[HN Gopher] POSIX v. reality: A position on O_PONIES (2009)
       ___________________________________________________________________
        
       POSIX v. reality: A position on O_PONIES (2009)
        
       Author : nolist_policy
       Score  : 53 points
       Date   : 2023-11-22 12:58 UTC (1 days ago)
        
 (HTM) web link (lwn.net)
 (TXT) w3m dump (lwn.net)
        
       | 082349872349872 wrote:
       | Would that more PM's had had ponies as children: then they might
       | understand that some shiny must-have features are the sort where
       | (a) one occasionally has to call in expensive consultants, just
       | to return them to the (b) steady state where they merely require
       | constant feeding and cleaning-up-after.
        
         | h2odragon wrote:
         | There's a narrow window of "has ponies" and "has to care for
         | the ponies" that learns those lessons.
        
       | nolist_policy wrote:
       | By the way, Valerie has more great articles on lwn.net:
       | https://lwn.net/Archives/GuestIndex/#Aurora_Henson_Valerie
        
       | dale_glass wrote:
       | I believe the solution is actually pretty simple, though maybe
       | not easily implementable:
       | 
       | Provide new API calls with precisely defined semantics.
       | 
       | Rather have this rigamarole with fsync and rename, provide an
       | actual syscall with the actual effect the userspace developers
       | are looking for. Eg, an atomic_replace() syscall that ensures
       | that either a file is replaced with a new, fully written to disk
       | version, or nothing happens.
       | 
       | The main problem I see is that this of course would be Linux
       | specific, so of course somebody would build a library to either
       | invoke the syscall or do the fsync/rename mess underneath, and
       | this would of course run into the same exact problem on those
       | systems.
        
         | IshKebab wrote:
         | I don't think there's really any issue with it being Linux
         | specific. There are plenty of Linux specific APIs that people
         | happily use already.
         | 
         | Seems to me the bigger issue is the deification of POSIX and
         | UNIX. There's a stupidly large contingent of people that think
         | that they are flawless and must be followed unthinkingly.
        
           | anonacct37 wrote:
           | I've noticed that this week. After spending a little time
           | just reading on how to correctly write posix compliant code
           | that was also guaranteed to do what I want, it's hard to come
           | to any other conclusion than "posix is a last ditch attempt
           | to slap a bandaid on Unix fragmentation by attempting to
           | retcon some lowest common denominator behavior from a couple
           | popular unixish operating systems and calling that a spec".
           | 
           | It's not what I would actually call designed. The closest
           | analogy I can think of for non-c programmers is that posix is
           | like if we decided that people should only make websites
           | using javascript that was mutually interpretable by IE6 and
           | Netscape navigator and we occasionally made updates every
           | decade or two.
           | 
           | There's really nothing particularly noble or good or correct
           | or elegant about all the API calls with implementation
           | defined semantics. At best it's a necessary evil for
           | compatibility. You can admire the cleverness required to get
           | a single simple c codebase that works correctly on multiple
           | operating systems and future operating systems that conform
           | to posix in creative ways, but only in the way I admire those
           | old school zines that are simultaneously a PDF and a jpeg and
           | a shell script. Clever and ingenious but not actually good
           | engineering design.
        
         | Gibbon1 wrote:
         | I think that was the problem with how Linux implemented
         | pselect() circa 10 years ago. I think pselect fixes the race
         | condition you get when you set a timer then call select().

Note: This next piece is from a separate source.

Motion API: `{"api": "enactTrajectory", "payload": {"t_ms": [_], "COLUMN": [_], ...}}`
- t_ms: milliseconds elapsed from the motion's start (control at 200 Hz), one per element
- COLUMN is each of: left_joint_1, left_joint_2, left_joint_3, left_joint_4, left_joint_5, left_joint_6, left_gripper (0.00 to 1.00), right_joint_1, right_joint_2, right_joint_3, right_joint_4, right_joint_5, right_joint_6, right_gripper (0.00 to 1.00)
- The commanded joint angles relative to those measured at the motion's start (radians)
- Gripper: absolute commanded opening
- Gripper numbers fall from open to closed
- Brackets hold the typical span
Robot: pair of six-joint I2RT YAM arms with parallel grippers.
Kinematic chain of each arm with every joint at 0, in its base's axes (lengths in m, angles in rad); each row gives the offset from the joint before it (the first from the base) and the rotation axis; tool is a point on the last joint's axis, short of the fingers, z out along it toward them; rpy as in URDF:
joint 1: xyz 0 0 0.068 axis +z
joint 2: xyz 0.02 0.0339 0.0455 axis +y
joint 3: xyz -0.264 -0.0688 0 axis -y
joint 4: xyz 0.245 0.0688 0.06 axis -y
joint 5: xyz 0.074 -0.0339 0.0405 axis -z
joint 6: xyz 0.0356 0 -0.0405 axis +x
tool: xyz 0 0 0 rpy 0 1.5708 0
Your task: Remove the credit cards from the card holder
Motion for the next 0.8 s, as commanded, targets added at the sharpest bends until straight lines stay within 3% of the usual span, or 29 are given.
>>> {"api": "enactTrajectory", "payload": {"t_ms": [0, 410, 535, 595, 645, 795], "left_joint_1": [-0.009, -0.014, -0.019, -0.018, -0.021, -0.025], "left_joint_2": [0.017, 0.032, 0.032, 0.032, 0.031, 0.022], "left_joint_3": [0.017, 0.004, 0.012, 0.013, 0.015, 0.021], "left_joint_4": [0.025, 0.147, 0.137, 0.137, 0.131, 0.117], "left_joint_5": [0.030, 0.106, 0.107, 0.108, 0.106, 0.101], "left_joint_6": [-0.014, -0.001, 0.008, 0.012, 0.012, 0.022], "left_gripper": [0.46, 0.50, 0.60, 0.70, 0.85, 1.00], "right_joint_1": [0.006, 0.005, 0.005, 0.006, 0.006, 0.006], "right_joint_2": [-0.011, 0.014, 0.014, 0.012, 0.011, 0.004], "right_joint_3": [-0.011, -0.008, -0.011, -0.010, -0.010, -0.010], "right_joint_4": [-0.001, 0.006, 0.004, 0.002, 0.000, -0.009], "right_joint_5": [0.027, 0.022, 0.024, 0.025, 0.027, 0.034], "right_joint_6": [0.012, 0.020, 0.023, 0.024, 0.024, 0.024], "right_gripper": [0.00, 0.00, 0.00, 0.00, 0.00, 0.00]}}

         | Linux's implementation was a function that set a timer and then
         | called select(). ... slam head on keyboard.
         | 
         | So I think that fear is valid that they'll implement the API
         | without the guarantees.
         | 
         | Myself I'm annoyed with the reckless push always to remove
         | guarantees in return for 'performance'.
        
           | leoc wrote:
           | I'm starting to come round to the belief that the only robust
           | remedy is to release the chaos monkey: have the kernel delete
           | all the state of the filesystem driver at randomly-chosen
           | intervals, a few hours apart on average, and force the driver
           | to recover itself.
        
             | bcrl wrote:
             | That is pretty close to what those of us building robust
             | storage systems in the real world have to do. At a previous
             | employer, we had test suites that exercised all kinds of
             | corner cases by triggering failover and system reboots in
             | the middle of heavy persistent messaging workloads.
             | 
             | Filesystems have other horrors that you learn about during
             | testing. I had one test case where it would take ext4 80
             | seconds to write out an 8MB file after a fresh mount of an
             | 8TB filesystem. Free space was fragmented in just the right
             | way that we hit the single threaded reading of block groups
             | and bitmaps in the kernel and it took _forever_ to get that
             | data off the disk array.
        
               | Gibbon1 wrote:
               | I've done the same with embedded drivers, randomly flip
               | bits in the drivers state and see what happens. Does it
               | recover, throw fault, hang, or explode like a bomb. I got
               | that from a hardware designer talking about robust state
               | machines. Any random illegal state should sequence back
               | to a known good state.
        
         | tedunangst wrote:
         | The problem is every filesystem would implement a different
         | version of fsync_that_works or rename_for_safety and then
         | applications will have to call all of them, and then people
         | will start building a compat framework that tries to assemble
         | the optimal sequence of calls for each filesystem except it
         | won't work in every case and so a new fsync_but_no_cheating
         | function will be proposed.
        
       ___________________________________________________________________
       (page generated 2023-11-23 23:00 UTC)